Posted by Geraldine Hunt on Tue, Sep 20th, 2011

I received an email yesterday*, this generous man told me he’d lodged seventeen million, five hundred british pounds into a  South African bank account 4 years ago for Col Muammer Gaddafi and he was willing to give me a percentage of this substantial fund for very little effort on my part.

Curious...sounds to good to be true ?  Naturally as we use SpamTitan anti-spam in the office, this email was blocked before it reached my inbox, however in some organisations with less robust solutions, this email may have slipped through and been enough to ignite a  naive employees curiousity. Thousands of people fall for these scams every year without seeing a penny.

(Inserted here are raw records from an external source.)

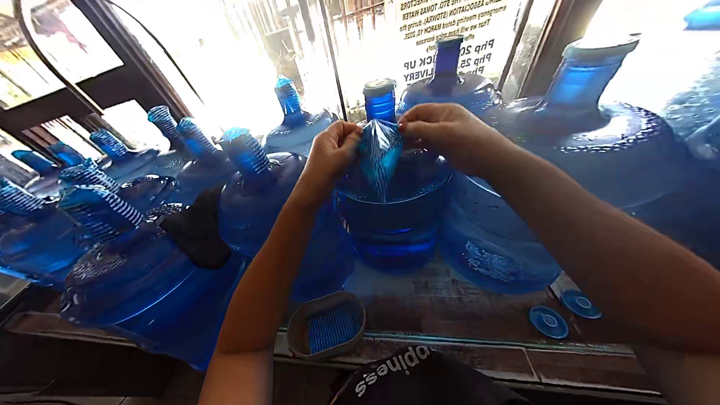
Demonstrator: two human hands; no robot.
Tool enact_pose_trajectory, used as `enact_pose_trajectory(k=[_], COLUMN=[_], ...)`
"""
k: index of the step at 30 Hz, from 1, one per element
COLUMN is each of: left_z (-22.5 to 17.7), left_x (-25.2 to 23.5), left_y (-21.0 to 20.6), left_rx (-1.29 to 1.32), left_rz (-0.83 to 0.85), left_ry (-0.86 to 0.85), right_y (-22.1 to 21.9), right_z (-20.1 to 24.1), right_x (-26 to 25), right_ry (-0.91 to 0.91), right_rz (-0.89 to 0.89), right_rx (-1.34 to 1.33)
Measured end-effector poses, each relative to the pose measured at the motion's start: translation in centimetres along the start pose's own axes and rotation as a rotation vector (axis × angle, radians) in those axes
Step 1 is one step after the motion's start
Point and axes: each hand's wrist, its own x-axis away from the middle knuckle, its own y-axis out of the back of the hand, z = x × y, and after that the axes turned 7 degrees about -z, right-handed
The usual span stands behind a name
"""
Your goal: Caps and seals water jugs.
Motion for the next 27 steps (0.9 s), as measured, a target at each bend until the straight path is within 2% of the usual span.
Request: enact_pose_trajectory(k=[8, 12, 15, 17, 20, 22, 25, 27], left_z=[-1.0, -1.6, -1.2, -0.3, 1.7, 3.0, 2.2, 1.5], left_x=[-11.1, -14.5, -15.3, -15.3, -14.6, -13.3, -11.4, -10.3], left_y=[-1.3, -2.4, -2.1, -1.8, -1.2, -1.2, -2.4, -2.8], left_rx=[-0.096, -0.259, -0.143, -0.022, 0.104, 0.046, -0.159, -0.181], left_rz=[-0.031, -0.017, 0.065, 0.128, 0.21, 0.22, 0.038, -0.079], left_ry=[0.214, 0.403, 0.517, 0.562, 0.559, 0.511, 0.479, 0.439], right_y=[1.7, 2.2, 2.4, 2.6, 2.4, 2.0, 2.5, 3.2], right_z=[0.5, -0.5, -1.1, -1.7, -2.9, -3.5, -2.5, -1.6], right_x=[-9.0, -12.6, -13.8, -13.7, -13.3, -12.8, -12.0, -11.6], right_ry=[-0.112, -0.273, -0.501, -0.55, -0.436, -0.312, -0.185, -0.162], right_rz=[-0.101, -0.119, -0.056, 0.018, 0.095, 0.127, 0.14, 0.228], right_rx=[0.126, 0.184, 0.092, 0.087, 0.336, 0.481, 0.543, 0.536])
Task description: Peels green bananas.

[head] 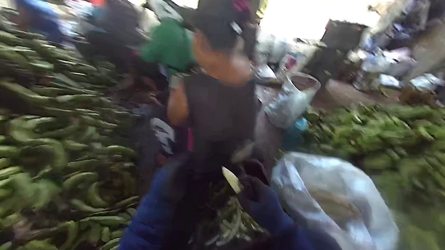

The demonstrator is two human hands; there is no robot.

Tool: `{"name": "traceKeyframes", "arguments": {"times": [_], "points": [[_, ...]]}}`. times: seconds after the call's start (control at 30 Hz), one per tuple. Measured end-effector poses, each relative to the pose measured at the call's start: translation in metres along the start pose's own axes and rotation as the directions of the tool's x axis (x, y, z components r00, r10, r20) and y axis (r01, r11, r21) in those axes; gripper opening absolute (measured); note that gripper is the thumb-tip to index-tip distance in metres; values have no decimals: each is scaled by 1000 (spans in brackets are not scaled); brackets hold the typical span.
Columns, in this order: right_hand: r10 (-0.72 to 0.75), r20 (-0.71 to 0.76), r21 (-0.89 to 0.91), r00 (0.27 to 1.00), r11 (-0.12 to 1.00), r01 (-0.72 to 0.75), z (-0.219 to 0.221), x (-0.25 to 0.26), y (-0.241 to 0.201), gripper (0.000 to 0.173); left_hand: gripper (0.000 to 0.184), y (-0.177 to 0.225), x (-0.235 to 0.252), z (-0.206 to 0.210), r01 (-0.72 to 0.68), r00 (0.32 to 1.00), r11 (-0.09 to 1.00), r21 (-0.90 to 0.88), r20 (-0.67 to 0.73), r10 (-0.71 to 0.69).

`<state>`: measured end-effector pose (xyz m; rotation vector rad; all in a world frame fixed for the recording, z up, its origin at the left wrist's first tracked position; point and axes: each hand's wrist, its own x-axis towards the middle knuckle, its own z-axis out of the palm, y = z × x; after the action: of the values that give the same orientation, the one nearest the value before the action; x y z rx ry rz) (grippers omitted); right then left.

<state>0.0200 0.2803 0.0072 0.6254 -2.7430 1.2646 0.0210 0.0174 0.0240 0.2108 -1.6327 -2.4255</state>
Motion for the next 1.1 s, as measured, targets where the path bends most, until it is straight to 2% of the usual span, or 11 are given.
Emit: {"name": "traceKeyframes", "arguments": {"times": [0.1, 0.17, 0.23, 0.33, 0.4, 0.47, 0.53, 0.7, 0.83, 0.93, 1.1], "points": [[37, -37, -14, 999, 999, -37, -5, -9, -2, 40, 25, -3, 1, -20, -42, 969, 993, 110, 245, 14], [13, -162, -46, 987, 999, -20, -14, -16, 8, 40, 26, -12, 16, -30, -30, 923, 999, 17, 384, 21], [-49, -326, -115, 944, 993, 12, -32, -20, 12, 46, 27, -11, 16, -27, -13, 922, 999, -30, 386, 24], [-101, -612, -196, 784, 980, -27, -70, -32, 20, 45, 31, -12, 12, -23, -22, 945, 999, -31, 325, 31], [-20, -732, -183, 681, 969, -168, -102, -46, 30, 44, 27, -18, 12, -28, -60, 948, 998, -16, 313, 62], [116, -766, -186, 632, 902, -390, -128, -54, 51, 46, 23, -10, 3, -26, -45, 967, 999, 15, 252, 39], [218, -705, -210, 675, 845, -492, -136, -55, 77, 47, 22, -4, 3, -24, 17, 991, 998, -61, 131, -9], [214, -587, -61, 781, 950, -306, -48, -47, 53, 47, 26, 18, 9, -39, -65, 992, 990, -122, -113, 51], [256, -86, -29, 963, 965, -259, 61, -29, 32, 50, 34, 35, 11, -52, -132, 966, 989, -62, -233, 114], [238, 187, -81, 953, 971, -227, 122, -1, 18, 41, 29, 41, 12, -61, -144, 958, 987, -70, -258, 122], [323, 318, 137, 891, 915, -380, 217, 31, 28, 45, 37, 37, 9, -73, -149, 957, 989, -10, -254, 141]]}}
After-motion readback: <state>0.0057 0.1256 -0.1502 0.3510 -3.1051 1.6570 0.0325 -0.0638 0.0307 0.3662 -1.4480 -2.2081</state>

What happens when people fall for these scams :

  • Their bank accounts are cleared out
  • Personal details end up in the hands of criminals including  bank account numbers, telephone & fax number, copies of official documents eg.driving licenses or passports
  • Resulting in Identity theft

Scam details

It is clear this man has been busy, he’d been informed that much of Gaddafi’s wealth is being confiscated but the authorities don’t know about the South African account. Having realised the money is still in the secure account in South Africa ..……and  ‘intact’ - what a enormous relief that must have been -  he now needs to find a kind of clearing account outside of Africa in which to rest the money temporarily. He feels this is ‘wise thing to do’ and probably safer – just until the unrest eases and the uprising is over. Makes sense I guess.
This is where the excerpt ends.